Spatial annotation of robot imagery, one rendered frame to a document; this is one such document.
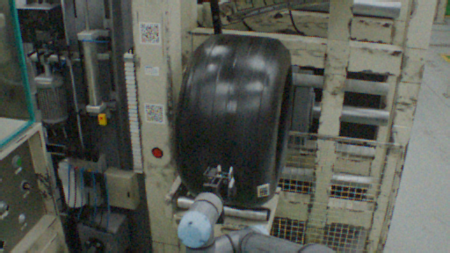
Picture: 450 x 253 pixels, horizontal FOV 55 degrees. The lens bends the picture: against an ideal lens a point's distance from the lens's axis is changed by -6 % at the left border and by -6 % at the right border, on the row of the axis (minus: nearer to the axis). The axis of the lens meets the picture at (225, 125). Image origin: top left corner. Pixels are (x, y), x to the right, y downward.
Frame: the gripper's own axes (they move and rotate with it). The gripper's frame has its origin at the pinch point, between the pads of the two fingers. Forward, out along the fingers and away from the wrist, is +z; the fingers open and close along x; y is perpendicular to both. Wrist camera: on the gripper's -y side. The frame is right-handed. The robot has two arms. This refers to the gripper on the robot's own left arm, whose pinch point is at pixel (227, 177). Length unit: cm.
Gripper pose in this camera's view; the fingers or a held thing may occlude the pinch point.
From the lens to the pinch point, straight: 139.2
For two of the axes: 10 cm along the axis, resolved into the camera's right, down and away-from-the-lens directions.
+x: -9.7, -1.2, 2.1
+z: 2.4, -3.4, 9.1
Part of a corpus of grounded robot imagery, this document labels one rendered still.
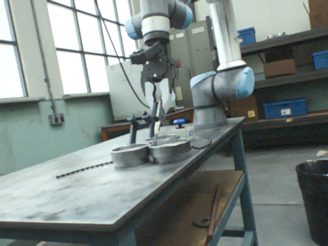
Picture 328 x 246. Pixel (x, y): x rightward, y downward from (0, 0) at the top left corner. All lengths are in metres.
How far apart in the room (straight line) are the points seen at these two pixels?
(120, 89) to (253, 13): 2.50
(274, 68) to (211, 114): 2.97
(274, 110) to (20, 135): 3.12
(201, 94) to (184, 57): 3.51
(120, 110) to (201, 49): 1.92
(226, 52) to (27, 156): 1.86
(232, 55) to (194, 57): 3.50
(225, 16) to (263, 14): 3.61
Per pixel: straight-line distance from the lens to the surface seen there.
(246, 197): 1.54
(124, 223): 0.44
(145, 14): 0.83
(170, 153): 0.69
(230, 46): 1.20
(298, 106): 4.21
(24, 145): 2.56
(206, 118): 1.24
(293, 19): 4.78
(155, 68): 0.78
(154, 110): 0.74
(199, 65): 4.65
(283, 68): 4.16
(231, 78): 1.18
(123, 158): 0.72
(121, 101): 3.24
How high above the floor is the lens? 0.95
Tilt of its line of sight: 4 degrees down
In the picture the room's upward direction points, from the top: 9 degrees counter-clockwise
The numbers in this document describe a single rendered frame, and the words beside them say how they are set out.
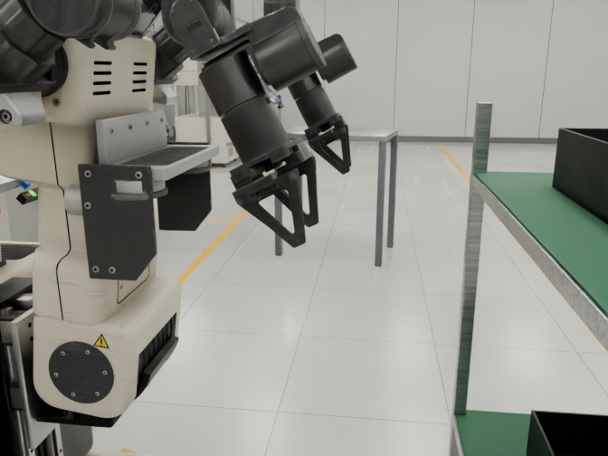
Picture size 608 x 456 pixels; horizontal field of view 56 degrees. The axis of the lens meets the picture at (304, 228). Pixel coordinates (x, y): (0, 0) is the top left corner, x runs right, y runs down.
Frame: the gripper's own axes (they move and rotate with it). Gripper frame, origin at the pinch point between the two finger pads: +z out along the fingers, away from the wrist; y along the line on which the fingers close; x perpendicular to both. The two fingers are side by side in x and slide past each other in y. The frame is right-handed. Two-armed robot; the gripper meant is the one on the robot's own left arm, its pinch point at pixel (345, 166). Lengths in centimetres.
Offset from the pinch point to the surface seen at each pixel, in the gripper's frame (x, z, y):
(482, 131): -27.6, 8.3, 22.1
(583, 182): -33.7, 19.2, -8.2
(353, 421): 43, 85, 75
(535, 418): -11, 66, 9
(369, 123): 1, 16, 893
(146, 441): 103, 55, 56
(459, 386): 2, 62, 26
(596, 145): -36.5, 13.7, -12.2
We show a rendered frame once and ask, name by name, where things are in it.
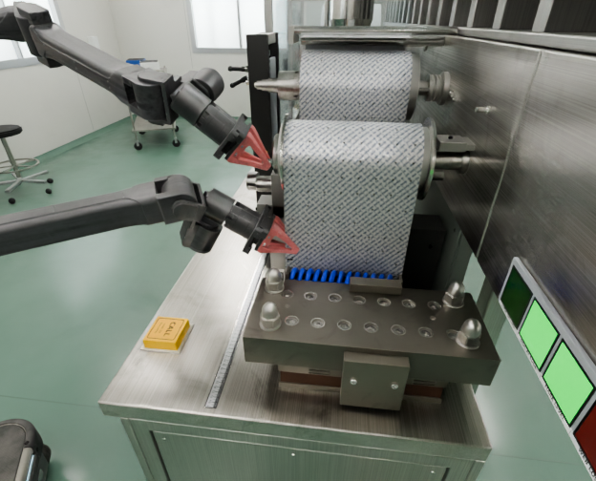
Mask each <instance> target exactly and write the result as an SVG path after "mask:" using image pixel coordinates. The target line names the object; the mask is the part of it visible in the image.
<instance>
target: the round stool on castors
mask: <svg viewBox="0 0 596 481"><path fill-rule="evenodd" d="M22 131H23V130H22V127H20V126H19V125H12V124H8V125H0V139H1V142H2V144H3V146H4V148H5V151H6V153H7V155H8V158H9V160H6V161H2V162H0V164H2V163H6V162H9V163H10V164H11V165H9V166H2V167H0V168H7V167H10V168H9V169H8V170H6V171H5V172H0V174H12V175H13V176H14V177H15V178H16V179H15V180H8V181H1V182H0V185H6V184H12V183H13V185H11V186H10V187H9V188H8V189H6V190H5V192H6V193H9V192H11V191H12V190H13V189H14V188H16V187H17V186H18V185H20V184H21V183H22V182H28V183H47V182H48V183H53V179H52V178H48V179H47V180H40V179H32V178H37V177H40V176H43V175H45V174H48V173H49V172H48V171H43V172H40V173H37V174H34V175H31V176H28V177H25V178H22V176H21V174H20V172H22V171H26V170H29V169H31V168H33V167H35V166H37V165H38V164H39V163H40V162H39V160H38V159H36V158H16V159H14V157H13V155H12V153H11V149H10V147H9V144H8V142H7V141H6V137H10V136H16V135H19V134H21V133H22ZM25 159H29V160H28V161H25V162H21V163H18V164H16V162H15V161H16V160H25ZM34 160H35V161H37V163H36V164H34V165H33V166H29V165H21V164H24V163H27V162H31V161H34ZM18 167H28V168H25V169H21V170H19V169H18ZM12 168H13V171H11V172H9V170H10V169H12Z"/></svg>
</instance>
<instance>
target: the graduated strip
mask: <svg viewBox="0 0 596 481"><path fill-rule="evenodd" d="M268 255H269V253H262V255H261V257H260V259H259V262H258V264H257V267H256V270H255V272H254V275H253V278H252V280H251V283H250V286H249V288H248V290H247V293H246V295H245V300H244V302H243V305H242V308H241V310H240V313H239V316H238V318H237V321H236V323H235V325H234V328H233V331H232V333H231V336H230V339H229V341H228V344H227V347H226V349H225V352H224V355H223V358H222V361H221V363H220V366H219V369H218V371H217V374H216V377H215V379H214V382H213V385H212V387H211V389H210V392H209V394H208V397H207V400H206V402H205V405H204V407H205V408H217V405H218V403H219V400H220V397H221V395H222V392H223V389H224V384H225V381H226V378H227V375H228V372H229V369H230V367H231V364H232V361H233V359H234V356H235V353H236V350H237V347H238V344H239V341H240V339H241V336H242V333H243V330H244V327H245V323H246V320H247V317H248V314H249V311H250V308H251V306H252V303H253V300H254V297H255V294H256V291H257V289H258V286H259V283H260V280H261V278H262V275H263V272H264V269H265V266H266V261H267V258H268Z"/></svg>
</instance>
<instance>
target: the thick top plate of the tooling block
mask: <svg viewBox="0 0 596 481"><path fill-rule="evenodd" d="M283 285H284V290H283V291H282V292H280V293H278V294H270V293H268V292H266V290H265V286H266V278H262V280H261V283H260V286H259V289H258V292H257V295H256V298H255V301H254V304H253V306H252V309H251V312H250V315H249V318H248V321H247V324H246V327H245V332H244V335H243V344H244V353H245V361H246V362H251V363H261V364H271V365H280V366H299V367H308V368H318V369H327V370H337V371H342V368H343V359H344V351H350V352H361V353H371V354H381V355H392V356H401V357H409V362H410V371H409V375H408V378H414V379H423V380H433V381H442V382H452V383H462V384H471V385H481V386H491V383H492V381H493V379H494V377H495V374H496V372H497V370H498V367H499V365H500V356H499V354H498V352H497V351H496V348H495V346H494V344H493V342H492V339H491V337H490V335H489V333H488V330H487V328H486V326H485V324H484V321H483V319H482V317H481V316H480V313H479V310H478V307H477V305H476V303H475V301H474V298H473V296H472V294H471V293H465V297H464V300H463V301H464V305H463V307H461V308H452V307H449V306H447V305H446V304H445V303H444V302H443V300H442V298H443V296H444V295H445V292H446V291H438V290H426V289H413V288H402V290H401V295H390V294H377V293H365V292H352V291H350V284H349V283H337V282H312V281H299V280H286V279H285V280H284V282H283ZM267 302H273V303H275V304H276V306H277V308H278V312H279V314H280V320H281V326H280V327H279V328H278V329H277V330H274V331H264V330H262V329H261V328H260V321H261V319H260V313H262V307H263V305H264V304H265V303H267ZM471 318H473V319H477V320H478V321H479V322H480V324H481V336H480V339H479V341H480V346H479V348H477V349H474V350H471V349H466V348H464V347H462V346H460V345H459V344H458V343H457V341H456V335H457V333H459V330H460V328H461V326H462V325H463V323H464V322H465V321H466V320H468V319H471Z"/></svg>
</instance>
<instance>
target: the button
mask: <svg viewBox="0 0 596 481"><path fill-rule="evenodd" d="M189 327H190V324H189V320H188V319H183V318H171V317H161V316H158V317H157V318H156V320H155V321H154V323H153V324H152V326H151V328H150V329H149V331H148V332H147V334H146V335H145V337H144V338H143V343H144V346H145V347H148V348H157V349H167V350H178V349H179V347H180V345H181V342H182V340H183V339H184V337H185V335H186V333H187V331H188V329H189Z"/></svg>
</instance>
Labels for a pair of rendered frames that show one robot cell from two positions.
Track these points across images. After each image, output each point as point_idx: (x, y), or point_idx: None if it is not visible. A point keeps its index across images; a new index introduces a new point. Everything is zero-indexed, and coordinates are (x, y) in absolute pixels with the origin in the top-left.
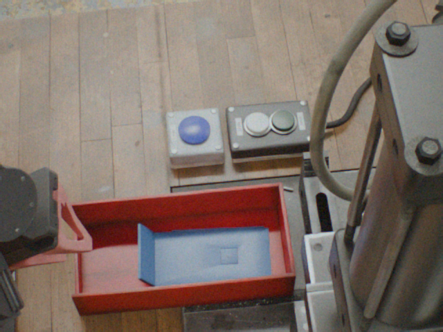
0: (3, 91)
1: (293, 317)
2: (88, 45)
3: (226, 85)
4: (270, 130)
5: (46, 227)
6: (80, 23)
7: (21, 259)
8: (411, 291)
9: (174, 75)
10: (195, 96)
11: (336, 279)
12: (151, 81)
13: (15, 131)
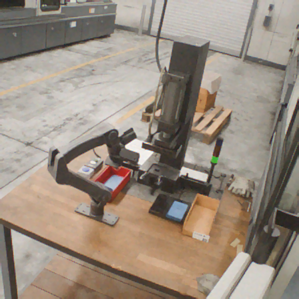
0: (41, 191)
1: (139, 173)
2: (44, 175)
3: (76, 165)
4: (95, 162)
5: (126, 148)
6: (37, 174)
7: (123, 161)
8: (179, 109)
9: None
10: (74, 169)
11: (163, 126)
12: None
13: (55, 193)
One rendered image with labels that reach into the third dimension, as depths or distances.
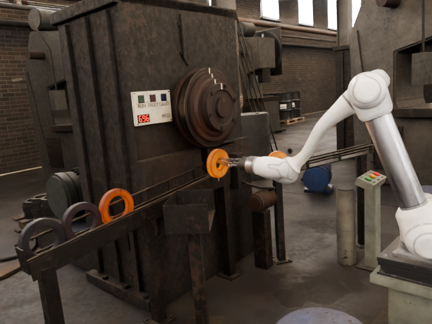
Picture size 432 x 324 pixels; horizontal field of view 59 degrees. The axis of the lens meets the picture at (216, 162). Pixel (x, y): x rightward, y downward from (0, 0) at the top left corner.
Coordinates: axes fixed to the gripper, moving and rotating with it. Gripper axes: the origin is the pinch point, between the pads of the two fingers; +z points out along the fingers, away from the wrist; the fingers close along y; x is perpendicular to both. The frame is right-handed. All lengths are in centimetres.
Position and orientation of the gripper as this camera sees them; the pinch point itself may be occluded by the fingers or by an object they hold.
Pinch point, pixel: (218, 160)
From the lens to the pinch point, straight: 204.9
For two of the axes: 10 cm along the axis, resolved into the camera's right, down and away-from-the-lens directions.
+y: 6.5, -1.9, 7.4
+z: -7.6, -1.1, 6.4
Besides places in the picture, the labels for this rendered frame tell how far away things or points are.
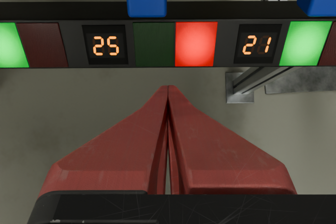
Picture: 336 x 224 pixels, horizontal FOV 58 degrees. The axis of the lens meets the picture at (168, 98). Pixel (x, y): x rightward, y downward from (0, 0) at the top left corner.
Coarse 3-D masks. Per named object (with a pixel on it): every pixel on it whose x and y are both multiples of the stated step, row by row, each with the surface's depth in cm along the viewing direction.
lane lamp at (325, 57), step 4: (332, 24) 21; (332, 28) 21; (332, 32) 22; (328, 36) 22; (332, 36) 22; (328, 40) 22; (332, 40) 22; (328, 44) 22; (332, 44) 22; (324, 48) 22; (328, 48) 22; (332, 48) 22; (324, 52) 23; (328, 52) 23; (332, 52) 23; (320, 56) 23; (324, 56) 23; (328, 56) 23; (332, 56) 23; (320, 60) 23; (324, 60) 23; (328, 60) 23; (332, 60) 23; (320, 64) 23; (324, 64) 23; (328, 64) 23; (332, 64) 23
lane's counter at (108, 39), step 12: (84, 36) 22; (96, 36) 22; (108, 36) 22; (120, 36) 22; (96, 48) 22; (108, 48) 22; (120, 48) 22; (96, 60) 23; (108, 60) 23; (120, 60) 23
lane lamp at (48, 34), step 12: (24, 24) 21; (36, 24) 21; (48, 24) 21; (24, 36) 21; (36, 36) 21; (48, 36) 21; (60, 36) 21; (24, 48) 22; (36, 48) 22; (48, 48) 22; (60, 48) 22; (36, 60) 23; (48, 60) 23; (60, 60) 23

* _What to produce_
Write out, without alteration, the line that contains "lane's counter at" and all subsequent lines down to the end of the data above.

* _Task output_
lane's counter at (108, 39), step 12: (84, 36) 22; (96, 36) 22; (108, 36) 22; (120, 36) 22; (96, 48) 22; (108, 48) 22; (120, 48) 22; (96, 60) 23; (108, 60) 23; (120, 60) 23
lane lamp at (48, 34), step 12: (24, 24) 21; (36, 24) 21; (48, 24) 21; (24, 36) 21; (36, 36) 21; (48, 36) 21; (60, 36) 21; (24, 48) 22; (36, 48) 22; (48, 48) 22; (60, 48) 22; (36, 60) 23; (48, 60) 23; (60, 60) 23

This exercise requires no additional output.